# Description of the task:
Go line by line through the data below and count those that hold "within". Return only the number.

# Given data:
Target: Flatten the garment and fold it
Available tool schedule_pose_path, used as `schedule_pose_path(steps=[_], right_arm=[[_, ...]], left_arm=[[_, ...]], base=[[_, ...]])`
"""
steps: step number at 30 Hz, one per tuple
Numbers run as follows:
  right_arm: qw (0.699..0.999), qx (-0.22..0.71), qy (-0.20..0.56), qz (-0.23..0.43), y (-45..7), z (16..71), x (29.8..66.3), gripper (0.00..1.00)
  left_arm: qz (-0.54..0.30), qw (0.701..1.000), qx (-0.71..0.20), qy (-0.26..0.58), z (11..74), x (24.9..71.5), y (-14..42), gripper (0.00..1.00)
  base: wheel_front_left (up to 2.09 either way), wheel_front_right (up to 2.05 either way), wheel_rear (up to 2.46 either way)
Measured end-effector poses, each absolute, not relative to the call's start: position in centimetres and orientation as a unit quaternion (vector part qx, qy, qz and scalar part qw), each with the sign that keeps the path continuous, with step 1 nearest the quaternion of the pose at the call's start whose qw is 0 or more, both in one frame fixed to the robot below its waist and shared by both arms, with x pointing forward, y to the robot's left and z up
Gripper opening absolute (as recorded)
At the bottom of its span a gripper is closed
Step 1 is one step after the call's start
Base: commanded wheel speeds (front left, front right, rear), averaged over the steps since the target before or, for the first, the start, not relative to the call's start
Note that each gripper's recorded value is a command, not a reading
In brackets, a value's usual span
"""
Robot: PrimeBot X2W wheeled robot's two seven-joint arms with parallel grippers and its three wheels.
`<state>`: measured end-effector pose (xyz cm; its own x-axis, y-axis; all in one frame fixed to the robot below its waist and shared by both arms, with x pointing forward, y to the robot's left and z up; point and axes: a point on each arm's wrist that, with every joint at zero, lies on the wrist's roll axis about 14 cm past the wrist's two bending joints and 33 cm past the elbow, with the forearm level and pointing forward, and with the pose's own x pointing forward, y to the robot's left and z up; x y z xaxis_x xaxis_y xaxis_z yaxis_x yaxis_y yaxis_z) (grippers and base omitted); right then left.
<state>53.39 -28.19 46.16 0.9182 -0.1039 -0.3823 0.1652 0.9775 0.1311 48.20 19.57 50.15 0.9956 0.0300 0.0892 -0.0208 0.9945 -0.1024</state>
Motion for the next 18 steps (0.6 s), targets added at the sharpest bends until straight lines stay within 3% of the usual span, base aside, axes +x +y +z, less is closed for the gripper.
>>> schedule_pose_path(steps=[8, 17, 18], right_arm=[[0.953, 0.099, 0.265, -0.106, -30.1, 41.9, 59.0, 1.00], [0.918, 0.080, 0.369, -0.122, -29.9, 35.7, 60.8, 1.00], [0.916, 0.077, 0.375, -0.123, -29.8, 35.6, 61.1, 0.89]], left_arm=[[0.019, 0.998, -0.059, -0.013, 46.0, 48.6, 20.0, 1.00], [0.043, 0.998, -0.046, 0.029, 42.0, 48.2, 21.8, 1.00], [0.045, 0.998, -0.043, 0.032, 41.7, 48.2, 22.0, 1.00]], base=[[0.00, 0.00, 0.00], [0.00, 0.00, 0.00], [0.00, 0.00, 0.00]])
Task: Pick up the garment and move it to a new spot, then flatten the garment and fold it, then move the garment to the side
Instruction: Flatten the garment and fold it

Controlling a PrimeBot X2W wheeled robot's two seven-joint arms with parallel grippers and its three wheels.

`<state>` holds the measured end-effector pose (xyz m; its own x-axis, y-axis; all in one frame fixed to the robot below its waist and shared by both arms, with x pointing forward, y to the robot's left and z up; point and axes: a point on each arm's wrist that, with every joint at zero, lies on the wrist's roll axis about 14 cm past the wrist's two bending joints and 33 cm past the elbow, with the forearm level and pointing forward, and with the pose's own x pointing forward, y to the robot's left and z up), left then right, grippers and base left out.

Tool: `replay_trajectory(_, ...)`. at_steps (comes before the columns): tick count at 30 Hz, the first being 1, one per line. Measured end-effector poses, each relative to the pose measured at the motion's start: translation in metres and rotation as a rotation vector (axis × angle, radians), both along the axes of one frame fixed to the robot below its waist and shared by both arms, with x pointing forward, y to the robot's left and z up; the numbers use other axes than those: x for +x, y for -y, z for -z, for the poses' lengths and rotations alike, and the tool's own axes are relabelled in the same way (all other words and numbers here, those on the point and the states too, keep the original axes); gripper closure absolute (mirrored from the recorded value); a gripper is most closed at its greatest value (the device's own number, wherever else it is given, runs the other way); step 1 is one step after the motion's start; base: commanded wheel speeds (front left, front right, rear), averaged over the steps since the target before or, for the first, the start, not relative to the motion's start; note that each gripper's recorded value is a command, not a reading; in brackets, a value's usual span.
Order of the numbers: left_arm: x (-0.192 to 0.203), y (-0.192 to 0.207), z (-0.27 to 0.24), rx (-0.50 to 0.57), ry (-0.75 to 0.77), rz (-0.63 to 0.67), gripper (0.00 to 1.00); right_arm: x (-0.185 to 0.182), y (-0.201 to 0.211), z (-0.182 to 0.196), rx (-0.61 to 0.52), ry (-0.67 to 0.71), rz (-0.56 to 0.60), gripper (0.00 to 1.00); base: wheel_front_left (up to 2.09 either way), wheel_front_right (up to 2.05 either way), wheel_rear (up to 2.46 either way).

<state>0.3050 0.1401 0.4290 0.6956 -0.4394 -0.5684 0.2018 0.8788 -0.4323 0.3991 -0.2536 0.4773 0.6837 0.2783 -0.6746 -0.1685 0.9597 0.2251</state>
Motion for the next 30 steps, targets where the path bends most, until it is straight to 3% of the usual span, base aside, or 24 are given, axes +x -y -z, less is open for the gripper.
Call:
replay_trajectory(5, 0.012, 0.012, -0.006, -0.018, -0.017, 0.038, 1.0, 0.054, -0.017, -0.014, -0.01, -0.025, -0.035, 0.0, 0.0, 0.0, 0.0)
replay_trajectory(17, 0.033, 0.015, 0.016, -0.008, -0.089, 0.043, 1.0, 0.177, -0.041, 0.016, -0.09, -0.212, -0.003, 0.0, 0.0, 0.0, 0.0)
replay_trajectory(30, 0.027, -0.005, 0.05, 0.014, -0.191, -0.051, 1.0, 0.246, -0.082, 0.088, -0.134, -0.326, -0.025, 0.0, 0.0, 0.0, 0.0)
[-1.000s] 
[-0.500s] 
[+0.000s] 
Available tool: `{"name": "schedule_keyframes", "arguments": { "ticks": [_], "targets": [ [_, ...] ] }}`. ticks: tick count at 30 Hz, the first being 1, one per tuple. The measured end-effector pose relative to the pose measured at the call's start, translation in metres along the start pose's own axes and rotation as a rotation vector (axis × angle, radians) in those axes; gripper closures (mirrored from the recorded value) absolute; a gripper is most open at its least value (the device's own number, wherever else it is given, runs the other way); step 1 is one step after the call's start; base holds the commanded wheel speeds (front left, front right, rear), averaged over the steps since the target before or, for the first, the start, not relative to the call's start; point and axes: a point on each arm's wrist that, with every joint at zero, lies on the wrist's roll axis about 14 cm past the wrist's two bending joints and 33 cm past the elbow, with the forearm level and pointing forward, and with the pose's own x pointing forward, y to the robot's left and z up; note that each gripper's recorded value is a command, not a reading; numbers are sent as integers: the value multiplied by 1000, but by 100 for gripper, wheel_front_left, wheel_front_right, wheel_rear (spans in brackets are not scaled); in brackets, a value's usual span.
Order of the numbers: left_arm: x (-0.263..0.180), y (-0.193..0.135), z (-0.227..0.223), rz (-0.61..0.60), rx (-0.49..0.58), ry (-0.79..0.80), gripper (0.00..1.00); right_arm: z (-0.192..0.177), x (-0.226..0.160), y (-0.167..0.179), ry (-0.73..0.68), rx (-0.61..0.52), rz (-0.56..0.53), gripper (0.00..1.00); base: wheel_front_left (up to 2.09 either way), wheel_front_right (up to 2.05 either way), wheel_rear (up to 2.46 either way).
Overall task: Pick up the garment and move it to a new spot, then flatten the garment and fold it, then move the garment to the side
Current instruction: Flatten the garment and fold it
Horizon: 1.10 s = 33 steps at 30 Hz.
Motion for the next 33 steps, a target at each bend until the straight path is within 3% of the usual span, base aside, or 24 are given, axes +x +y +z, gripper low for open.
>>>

# Answer area:
2